En realidad, esto no tiene nada que ver con la fábula de Esopo, solo la coincidencia de los protagonistas: una zorra (yo) y unas uvas (unas uvas).
Quien haya tenido la desgracia de pasar una Nochevieja conmigo me habrá visto pelar (o le habrá tocado hacerlo para mí) una a una las doce uvas, quitarles las pepitas y tragar, con un deje de cara de asco, la susodicha fruta.
Estaba yo en Split, con esta mentalidad abierta que tengo desde que salí de España (hasta estoy probando nuevos sabores de sladoled: kiwi, coco, melón, … El chocolate blanco y la stracciatella los probé como muestra de control. El veredicto es que los croatas, además de construir unas ciudades preciosas y conducir como el culo, hacen unos helados exquisitos), paseando por el mercado, cuando unas uvas llamaron mi atención. Hacía calor, estaba cansada y hambrienta, y las vi. Fue amor a primera vista.

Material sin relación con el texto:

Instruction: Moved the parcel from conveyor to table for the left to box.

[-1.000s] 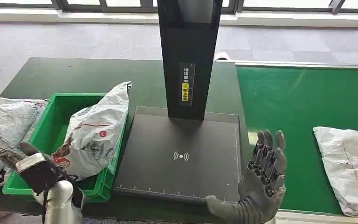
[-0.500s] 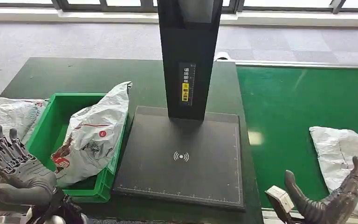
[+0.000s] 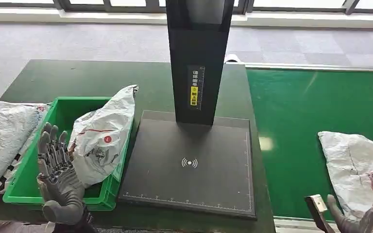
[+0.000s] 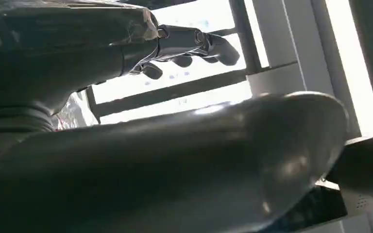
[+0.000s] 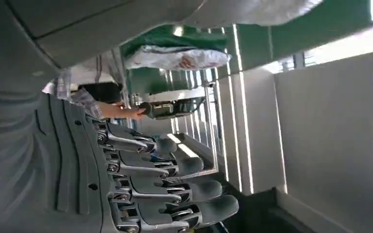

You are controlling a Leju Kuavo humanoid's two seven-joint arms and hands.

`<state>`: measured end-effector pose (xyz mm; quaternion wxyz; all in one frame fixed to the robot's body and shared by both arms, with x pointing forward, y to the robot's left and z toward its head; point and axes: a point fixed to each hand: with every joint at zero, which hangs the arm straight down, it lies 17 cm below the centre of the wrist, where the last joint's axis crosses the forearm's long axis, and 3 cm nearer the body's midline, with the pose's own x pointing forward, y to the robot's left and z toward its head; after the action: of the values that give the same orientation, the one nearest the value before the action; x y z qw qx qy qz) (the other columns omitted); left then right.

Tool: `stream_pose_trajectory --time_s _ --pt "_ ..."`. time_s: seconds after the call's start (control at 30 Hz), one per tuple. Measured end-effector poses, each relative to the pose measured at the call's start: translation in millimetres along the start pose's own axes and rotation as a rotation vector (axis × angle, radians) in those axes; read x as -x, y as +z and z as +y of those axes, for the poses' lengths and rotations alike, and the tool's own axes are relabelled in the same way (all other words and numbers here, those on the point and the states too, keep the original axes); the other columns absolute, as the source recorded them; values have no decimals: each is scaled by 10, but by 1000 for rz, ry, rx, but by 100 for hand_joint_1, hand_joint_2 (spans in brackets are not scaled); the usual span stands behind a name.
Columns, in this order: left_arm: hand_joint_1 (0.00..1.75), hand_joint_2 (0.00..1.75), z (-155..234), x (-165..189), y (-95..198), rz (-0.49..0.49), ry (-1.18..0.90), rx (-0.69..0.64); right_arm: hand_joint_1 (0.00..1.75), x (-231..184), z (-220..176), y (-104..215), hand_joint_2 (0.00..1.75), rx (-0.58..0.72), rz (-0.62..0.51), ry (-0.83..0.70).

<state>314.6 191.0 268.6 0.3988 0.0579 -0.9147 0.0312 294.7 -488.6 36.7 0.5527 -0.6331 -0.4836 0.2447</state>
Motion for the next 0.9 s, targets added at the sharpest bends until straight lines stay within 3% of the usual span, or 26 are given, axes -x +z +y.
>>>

Estaban tan verdes y brillantes, eran tan grandes como peras, y las tuve que comprar. En realidad, cuando las vi pasé de largo, pensando en Año Nuevo. Pero tuve que retroceder. Después de un rato de charla con el tendero (en italiano, inglés y español. Ríete tú de los llanitos), le di las hvala en mi perfecto croata y me fui con mi tesoro. En plan ritual, me senté en el paseo marítimo, las veneré un momento, les pedí permiso para comerlas y me llevé la primera a la boca…
Aquello fue… ¿Cómo describirlo? Pues más o menos como siempre. Se las terminé regalando a una de las australianas con la que compartí habitación esa noche.
Moraleja: no es oro todo lo reluce, pero quien no arriesga no gana y no alegra a sus compañeras de cuarto.